GG's New Media and Visual Arts Awards Announced ...
... and you are forgiven for the inevitable headscratch.The Feds hand this out every year, at $25,000 a head, to a group of Canadians working either directly or obliquely in the visual realm, most of whom you probably haven't heard of.
While there have, of course, been notable exceptions -- Arnaud Maggs and Ian Carr-Harris in recent years among them -- the GG's are a somewhat odd version of a lifetime achievement award -- the achievement usually being endurance, rather than distinction.
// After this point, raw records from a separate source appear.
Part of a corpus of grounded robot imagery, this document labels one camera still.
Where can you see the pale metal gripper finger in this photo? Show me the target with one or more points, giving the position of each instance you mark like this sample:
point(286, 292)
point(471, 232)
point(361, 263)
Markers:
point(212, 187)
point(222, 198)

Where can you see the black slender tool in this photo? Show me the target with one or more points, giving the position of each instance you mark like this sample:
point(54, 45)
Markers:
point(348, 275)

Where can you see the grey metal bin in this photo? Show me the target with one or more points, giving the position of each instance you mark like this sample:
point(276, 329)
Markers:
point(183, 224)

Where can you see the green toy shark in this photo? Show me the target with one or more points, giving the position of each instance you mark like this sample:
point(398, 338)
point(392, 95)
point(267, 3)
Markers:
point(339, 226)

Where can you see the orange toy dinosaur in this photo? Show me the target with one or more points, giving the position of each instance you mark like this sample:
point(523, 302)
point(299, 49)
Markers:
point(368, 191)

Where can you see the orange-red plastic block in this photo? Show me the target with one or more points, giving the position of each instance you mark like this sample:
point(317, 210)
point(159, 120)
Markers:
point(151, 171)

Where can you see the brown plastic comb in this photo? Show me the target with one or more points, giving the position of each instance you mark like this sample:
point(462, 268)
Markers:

This is meant as no slight to the winners -- I'm actually a fan of Gordon Smith's work, and Ray Moriyami's firm has done some important Canadain buildings, including the Canadian War Museum in Ottawa.They're all to be commended for their dedication, to be sure; a life in the arts is not an easy one.
But it always leaves me wondering just what we're celebrating here. The GG's seem to deliberately eschew succesful artists at the peak of mid-career -- where's Rodney Graham? Jeff Wall? Ed Burtynsky? -- largely favouring instead a raft of artists closer to the end of a long, and largely less public road.
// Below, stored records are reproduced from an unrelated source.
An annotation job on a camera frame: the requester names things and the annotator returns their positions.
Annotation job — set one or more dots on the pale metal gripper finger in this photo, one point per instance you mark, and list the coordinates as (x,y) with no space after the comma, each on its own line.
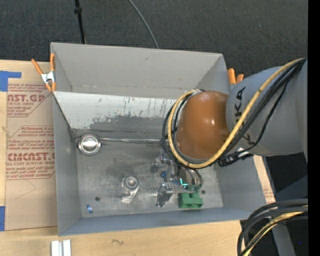
(160,163)
(164,195)

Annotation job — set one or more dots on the grey metal bin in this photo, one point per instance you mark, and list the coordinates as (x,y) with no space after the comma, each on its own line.
(140,117)

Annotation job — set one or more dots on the round clear glass dish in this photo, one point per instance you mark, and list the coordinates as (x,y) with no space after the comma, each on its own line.
(89,144)

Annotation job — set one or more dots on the small blue scrap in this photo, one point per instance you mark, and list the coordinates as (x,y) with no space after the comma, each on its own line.
(89,209)

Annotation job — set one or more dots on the brown cardboard board red print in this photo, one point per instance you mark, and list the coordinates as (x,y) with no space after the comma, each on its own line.
(30,175)

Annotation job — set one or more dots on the black cylinder on white bracket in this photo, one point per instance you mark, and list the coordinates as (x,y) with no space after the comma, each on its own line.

And I wonder, with the electric charge an award like the now-annual Sobey's Prize has given the Canadian art scene, giving our bonafide rising stars high profile and spurring on a vital new generation, if maybe this is a little too institutionally polite and thereby counter-productive. Endurance is to be respected; but is it really something to celebrate?
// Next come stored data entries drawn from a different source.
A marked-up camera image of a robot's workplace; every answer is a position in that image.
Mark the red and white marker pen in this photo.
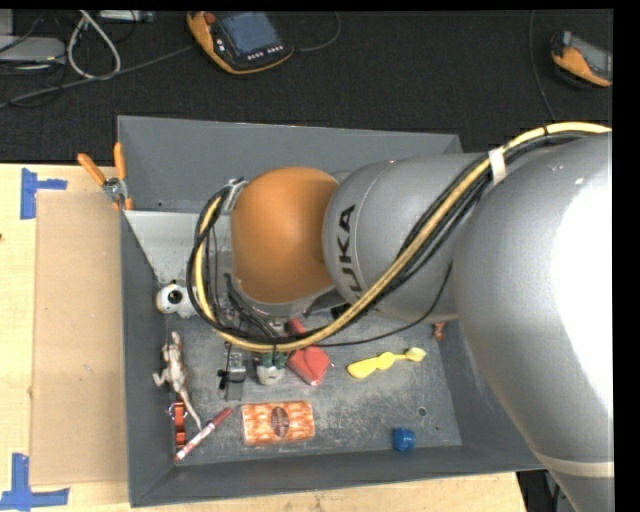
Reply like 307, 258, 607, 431
173, 406, 234, 463

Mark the white ball with black hole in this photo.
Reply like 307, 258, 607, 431
155, 283, 194, 316

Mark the beige toy dinosaur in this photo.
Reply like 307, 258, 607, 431
151, 330, 203, 431

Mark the orange carabiner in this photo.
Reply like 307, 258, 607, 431
168, 401, 189, 449

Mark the grey metal bin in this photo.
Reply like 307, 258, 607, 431
115, 115, 547, 508

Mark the brown cardboard board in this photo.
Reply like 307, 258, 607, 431
28, 191, 130, 487

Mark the orange patterned packet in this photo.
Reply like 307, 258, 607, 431
240, 400, 317, 447

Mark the red plastic scoop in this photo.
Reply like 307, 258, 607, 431
284, 318, 333, 387

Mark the yellow plastic toy spoon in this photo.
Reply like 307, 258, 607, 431
346, 346, 428, 380
Anyway, I hate being negative about all this, and I congratulate the winners on their accomplishments -- particularly Tony Urquhart and Kim Ondaatje, co-founders of CARFAC, an artists alliance that established artists' exhibition fees back in the 60s. From the web site of the Canada Council, they are:
For artistic achievement:
Sculpture artist John Greer
Sculptor, musician, and performer Nobuo Kubota
Interdisciplinary artist Rita McKeough
Filmmaker Robert Morin
Architect Raymond Moriyama
Painter Gordon Smith
Glass sculptor Kevin Lockau receives the Saidye Bronfman Award for excellence in the fine crafts, while Tony Urquhart and Kim Ondaatje share the outstanding contribution award for their work in establishing CARFAC.


Man the Toronto Star is a depressing paper
the way you write about and take on the world-like you are all weary and have seen it all...no curiosity beyond the already known names. Over and over. Saddest paper in Canada.